● **Problem description**: Report the lines of the material that carry the string "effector".
------------------------
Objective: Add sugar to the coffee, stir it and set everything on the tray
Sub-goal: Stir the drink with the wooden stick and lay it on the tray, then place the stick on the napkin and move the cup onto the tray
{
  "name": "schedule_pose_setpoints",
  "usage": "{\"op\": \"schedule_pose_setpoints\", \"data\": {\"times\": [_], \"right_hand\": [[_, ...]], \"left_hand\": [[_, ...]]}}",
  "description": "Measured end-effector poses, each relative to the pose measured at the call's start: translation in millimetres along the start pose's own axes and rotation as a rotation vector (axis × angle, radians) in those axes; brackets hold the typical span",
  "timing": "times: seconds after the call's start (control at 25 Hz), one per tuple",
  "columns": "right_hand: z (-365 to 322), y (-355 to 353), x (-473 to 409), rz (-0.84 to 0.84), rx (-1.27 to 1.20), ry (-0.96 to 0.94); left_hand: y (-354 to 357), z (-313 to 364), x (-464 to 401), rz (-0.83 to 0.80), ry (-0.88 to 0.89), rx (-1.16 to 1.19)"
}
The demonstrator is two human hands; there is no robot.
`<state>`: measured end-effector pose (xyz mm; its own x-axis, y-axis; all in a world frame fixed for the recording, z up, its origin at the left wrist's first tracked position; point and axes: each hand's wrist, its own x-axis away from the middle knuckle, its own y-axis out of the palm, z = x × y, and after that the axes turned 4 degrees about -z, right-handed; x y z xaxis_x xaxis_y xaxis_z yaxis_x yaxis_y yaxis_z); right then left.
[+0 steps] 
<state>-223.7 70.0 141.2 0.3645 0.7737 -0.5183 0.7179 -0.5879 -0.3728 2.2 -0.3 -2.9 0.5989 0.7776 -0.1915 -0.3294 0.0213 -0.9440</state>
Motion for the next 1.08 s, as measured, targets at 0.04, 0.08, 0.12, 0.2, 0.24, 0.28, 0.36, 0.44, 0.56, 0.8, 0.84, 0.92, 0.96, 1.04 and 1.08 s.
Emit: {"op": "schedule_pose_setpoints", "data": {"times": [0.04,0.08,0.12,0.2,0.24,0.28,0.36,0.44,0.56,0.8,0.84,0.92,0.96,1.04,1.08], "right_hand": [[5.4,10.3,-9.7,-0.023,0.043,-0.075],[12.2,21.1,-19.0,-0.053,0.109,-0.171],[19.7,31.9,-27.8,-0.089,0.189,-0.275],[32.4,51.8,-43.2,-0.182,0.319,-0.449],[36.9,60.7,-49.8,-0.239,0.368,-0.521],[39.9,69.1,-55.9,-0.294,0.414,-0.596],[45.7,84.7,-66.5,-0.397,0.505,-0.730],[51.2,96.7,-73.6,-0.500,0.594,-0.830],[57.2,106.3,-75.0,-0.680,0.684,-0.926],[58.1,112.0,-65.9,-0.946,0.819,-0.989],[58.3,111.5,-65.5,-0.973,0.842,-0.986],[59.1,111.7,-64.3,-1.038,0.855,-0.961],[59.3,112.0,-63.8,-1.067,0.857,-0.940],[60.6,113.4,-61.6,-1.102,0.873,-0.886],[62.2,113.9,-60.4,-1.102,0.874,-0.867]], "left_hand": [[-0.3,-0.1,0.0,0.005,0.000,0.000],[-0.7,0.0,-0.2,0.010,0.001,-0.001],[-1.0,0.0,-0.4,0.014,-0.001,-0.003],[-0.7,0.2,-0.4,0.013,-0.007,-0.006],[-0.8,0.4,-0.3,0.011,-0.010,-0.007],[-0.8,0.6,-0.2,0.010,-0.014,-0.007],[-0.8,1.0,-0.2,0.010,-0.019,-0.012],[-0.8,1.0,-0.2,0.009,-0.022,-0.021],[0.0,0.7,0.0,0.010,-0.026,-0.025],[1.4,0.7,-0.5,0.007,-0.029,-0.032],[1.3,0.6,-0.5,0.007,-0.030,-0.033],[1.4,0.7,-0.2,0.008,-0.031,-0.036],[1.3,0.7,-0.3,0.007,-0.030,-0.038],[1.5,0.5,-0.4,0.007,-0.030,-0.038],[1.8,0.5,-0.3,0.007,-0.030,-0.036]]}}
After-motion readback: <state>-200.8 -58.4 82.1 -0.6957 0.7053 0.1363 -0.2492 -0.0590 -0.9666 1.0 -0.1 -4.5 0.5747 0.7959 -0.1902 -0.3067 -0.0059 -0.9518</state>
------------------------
● **Task response**:
  "description": "Measured end-effector poses, each relative to the pose measured at the call's start: translation in millimetres along the start pose's own axes and rotation as a rotation vector (axis × angle, radians) in those axes; brackets hold the typical span",
`<state>`: measured end-effector pose (xyz mm; its own x-axis, y-axis; all in a world frame fixed for the recording, z up, its origin at the left wrist's first tracked position; point and axes: each hand's wrist, its own x-axis away from the middle knuckle, its own y-axis out of the palm, z = x × y, and after that the axes turned 4 degrees about -z, right-handed; x y z xaxis_x xaxis_y xaxis_z yaxis_x yaxis_y yaxis_z); right then left.

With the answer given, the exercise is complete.